* Task objective *
The count of lines below that include the string "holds" is the whole answer; write it alone.

Dataset entries
"""

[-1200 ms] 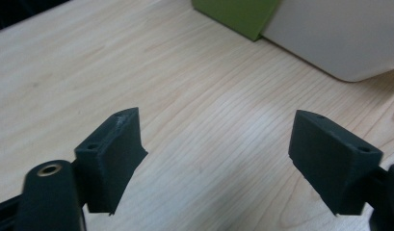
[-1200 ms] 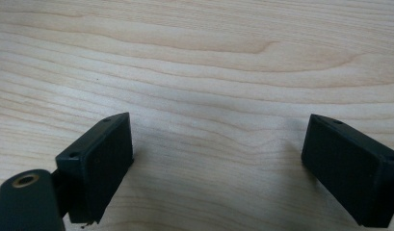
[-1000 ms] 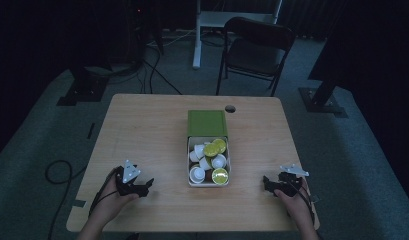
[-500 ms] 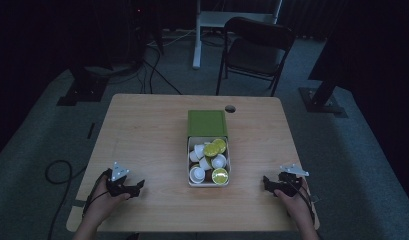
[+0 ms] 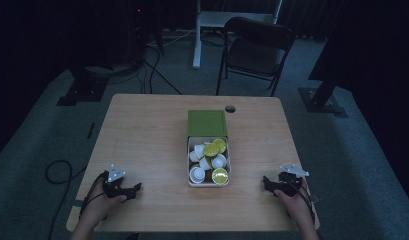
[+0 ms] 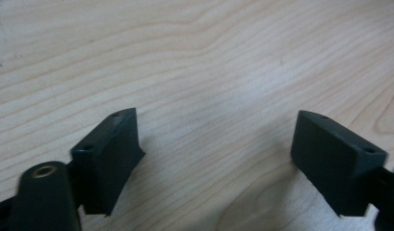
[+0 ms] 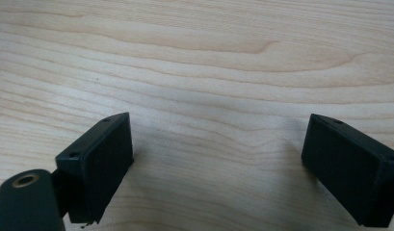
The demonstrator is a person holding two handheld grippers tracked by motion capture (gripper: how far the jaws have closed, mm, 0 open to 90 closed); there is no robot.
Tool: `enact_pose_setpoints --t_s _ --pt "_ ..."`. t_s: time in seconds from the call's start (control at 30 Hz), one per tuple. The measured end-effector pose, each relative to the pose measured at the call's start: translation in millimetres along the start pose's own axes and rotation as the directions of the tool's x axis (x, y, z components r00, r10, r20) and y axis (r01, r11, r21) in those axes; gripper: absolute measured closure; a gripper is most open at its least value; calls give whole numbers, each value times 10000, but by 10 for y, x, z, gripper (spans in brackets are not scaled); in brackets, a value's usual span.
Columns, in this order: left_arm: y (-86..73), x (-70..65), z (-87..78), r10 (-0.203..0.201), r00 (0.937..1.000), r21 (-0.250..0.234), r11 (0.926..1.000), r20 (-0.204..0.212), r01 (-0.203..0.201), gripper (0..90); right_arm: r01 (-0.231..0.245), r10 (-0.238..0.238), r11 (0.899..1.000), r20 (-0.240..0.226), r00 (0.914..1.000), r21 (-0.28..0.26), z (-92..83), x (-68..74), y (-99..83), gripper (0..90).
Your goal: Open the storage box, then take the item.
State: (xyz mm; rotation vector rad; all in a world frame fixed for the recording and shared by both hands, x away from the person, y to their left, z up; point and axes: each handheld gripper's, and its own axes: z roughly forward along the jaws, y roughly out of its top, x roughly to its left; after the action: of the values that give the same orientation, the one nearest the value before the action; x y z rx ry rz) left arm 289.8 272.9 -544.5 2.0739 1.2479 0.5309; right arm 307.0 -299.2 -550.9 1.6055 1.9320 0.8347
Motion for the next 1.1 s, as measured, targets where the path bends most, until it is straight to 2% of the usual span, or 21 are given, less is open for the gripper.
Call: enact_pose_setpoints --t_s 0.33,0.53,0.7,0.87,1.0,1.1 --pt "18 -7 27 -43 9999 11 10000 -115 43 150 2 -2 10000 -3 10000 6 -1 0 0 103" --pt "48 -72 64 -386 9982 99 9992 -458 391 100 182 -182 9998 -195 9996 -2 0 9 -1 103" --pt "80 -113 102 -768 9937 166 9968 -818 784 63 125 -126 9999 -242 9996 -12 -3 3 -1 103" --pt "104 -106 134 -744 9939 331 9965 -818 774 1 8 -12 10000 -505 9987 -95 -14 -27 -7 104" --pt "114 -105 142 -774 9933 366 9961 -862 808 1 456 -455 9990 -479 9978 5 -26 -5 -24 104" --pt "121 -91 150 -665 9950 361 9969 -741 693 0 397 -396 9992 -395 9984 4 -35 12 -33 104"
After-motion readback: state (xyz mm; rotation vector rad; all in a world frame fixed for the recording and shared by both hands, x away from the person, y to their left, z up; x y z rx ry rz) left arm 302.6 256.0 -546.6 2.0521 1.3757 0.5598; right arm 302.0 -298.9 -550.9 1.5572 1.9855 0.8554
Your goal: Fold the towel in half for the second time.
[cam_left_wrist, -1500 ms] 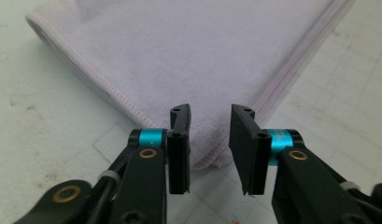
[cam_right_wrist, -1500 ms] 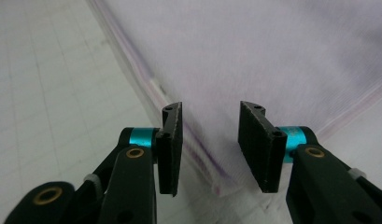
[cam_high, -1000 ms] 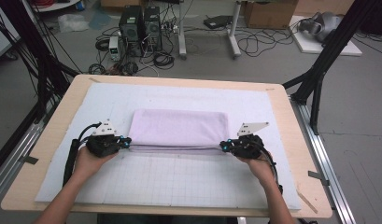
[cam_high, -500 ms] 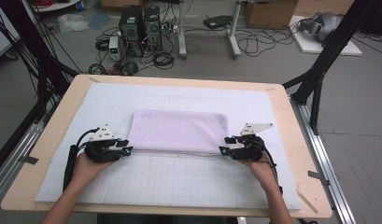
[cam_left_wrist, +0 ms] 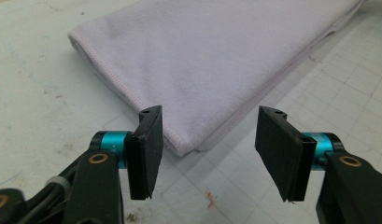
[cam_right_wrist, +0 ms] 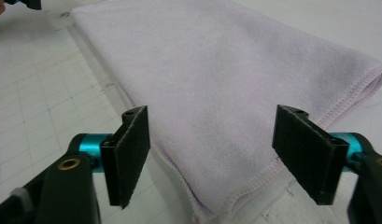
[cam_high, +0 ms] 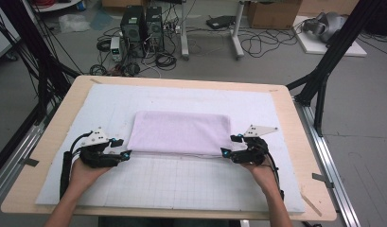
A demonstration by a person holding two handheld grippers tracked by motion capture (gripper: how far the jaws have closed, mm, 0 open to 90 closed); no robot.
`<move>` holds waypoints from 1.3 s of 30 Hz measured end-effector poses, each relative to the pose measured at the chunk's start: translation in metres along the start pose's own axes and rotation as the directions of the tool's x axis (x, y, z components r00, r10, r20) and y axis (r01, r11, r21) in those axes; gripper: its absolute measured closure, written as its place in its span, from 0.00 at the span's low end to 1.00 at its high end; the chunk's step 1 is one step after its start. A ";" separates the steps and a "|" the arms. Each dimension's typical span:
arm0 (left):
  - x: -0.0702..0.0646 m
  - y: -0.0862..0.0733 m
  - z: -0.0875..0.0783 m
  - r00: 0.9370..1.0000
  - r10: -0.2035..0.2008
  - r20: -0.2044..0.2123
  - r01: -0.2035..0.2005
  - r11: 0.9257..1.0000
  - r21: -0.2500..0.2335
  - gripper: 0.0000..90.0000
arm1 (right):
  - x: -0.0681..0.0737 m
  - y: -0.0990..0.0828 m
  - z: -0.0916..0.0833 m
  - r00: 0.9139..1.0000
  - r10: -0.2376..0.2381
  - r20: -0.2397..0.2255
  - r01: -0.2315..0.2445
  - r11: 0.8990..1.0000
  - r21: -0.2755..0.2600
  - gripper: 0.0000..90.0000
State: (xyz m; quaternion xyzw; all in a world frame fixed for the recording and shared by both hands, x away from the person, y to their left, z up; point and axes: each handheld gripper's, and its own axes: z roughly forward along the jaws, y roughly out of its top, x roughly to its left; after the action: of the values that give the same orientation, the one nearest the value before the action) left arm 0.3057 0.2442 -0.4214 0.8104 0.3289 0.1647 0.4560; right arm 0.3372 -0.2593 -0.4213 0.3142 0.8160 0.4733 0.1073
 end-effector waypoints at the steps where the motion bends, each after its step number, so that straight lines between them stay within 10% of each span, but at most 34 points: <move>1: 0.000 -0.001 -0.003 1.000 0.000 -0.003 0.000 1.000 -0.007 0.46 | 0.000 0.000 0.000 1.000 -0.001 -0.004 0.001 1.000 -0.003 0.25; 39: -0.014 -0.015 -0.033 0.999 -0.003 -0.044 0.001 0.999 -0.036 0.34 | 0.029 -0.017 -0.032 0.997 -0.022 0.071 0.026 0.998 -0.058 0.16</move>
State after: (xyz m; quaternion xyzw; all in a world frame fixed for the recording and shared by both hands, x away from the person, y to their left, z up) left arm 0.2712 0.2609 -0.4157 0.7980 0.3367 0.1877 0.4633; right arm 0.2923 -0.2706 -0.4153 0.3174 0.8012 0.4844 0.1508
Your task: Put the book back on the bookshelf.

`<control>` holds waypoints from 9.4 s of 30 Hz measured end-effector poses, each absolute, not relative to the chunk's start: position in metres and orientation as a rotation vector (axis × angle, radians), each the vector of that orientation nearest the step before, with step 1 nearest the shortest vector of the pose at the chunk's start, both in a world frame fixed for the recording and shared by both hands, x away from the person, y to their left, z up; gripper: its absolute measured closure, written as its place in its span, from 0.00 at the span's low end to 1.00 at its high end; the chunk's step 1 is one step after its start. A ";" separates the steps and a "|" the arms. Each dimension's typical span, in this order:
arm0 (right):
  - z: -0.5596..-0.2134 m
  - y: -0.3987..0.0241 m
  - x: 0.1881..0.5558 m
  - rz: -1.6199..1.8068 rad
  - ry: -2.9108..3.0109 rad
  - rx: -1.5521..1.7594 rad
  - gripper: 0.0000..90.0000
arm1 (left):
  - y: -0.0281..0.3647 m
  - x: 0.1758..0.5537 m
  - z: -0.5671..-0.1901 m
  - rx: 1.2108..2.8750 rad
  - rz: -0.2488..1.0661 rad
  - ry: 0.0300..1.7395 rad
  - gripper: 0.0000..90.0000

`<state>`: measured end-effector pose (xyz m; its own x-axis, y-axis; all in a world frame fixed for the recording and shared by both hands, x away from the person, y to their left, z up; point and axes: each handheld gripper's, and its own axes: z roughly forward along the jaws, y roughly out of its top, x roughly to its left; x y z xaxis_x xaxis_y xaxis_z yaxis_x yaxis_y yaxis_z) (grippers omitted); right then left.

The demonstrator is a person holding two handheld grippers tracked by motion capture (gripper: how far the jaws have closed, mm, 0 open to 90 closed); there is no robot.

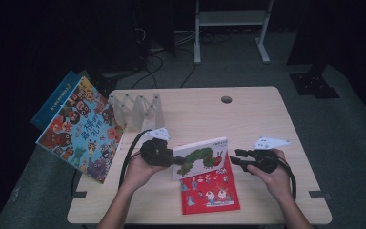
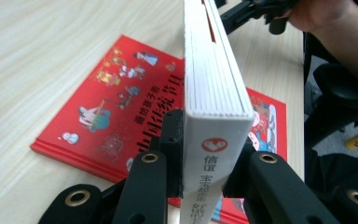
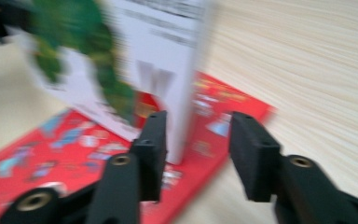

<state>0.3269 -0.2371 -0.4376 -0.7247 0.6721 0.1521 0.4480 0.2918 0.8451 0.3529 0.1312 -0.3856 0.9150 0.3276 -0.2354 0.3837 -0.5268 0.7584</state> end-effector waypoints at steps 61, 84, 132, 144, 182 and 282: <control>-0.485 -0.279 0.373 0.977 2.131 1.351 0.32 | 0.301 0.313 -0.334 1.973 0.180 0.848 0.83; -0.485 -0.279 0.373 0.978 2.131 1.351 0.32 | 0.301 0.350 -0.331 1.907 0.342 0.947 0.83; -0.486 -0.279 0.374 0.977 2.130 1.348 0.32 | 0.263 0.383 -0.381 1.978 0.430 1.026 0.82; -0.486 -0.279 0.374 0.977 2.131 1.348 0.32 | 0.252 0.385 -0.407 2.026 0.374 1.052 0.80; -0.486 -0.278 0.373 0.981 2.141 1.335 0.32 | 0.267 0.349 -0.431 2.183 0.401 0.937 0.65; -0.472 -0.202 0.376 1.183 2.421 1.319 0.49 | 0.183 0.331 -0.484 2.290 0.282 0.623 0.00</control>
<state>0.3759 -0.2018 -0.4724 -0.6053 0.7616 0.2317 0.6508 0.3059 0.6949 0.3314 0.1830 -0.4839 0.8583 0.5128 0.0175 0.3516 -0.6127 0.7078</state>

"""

* Exercise answer *
2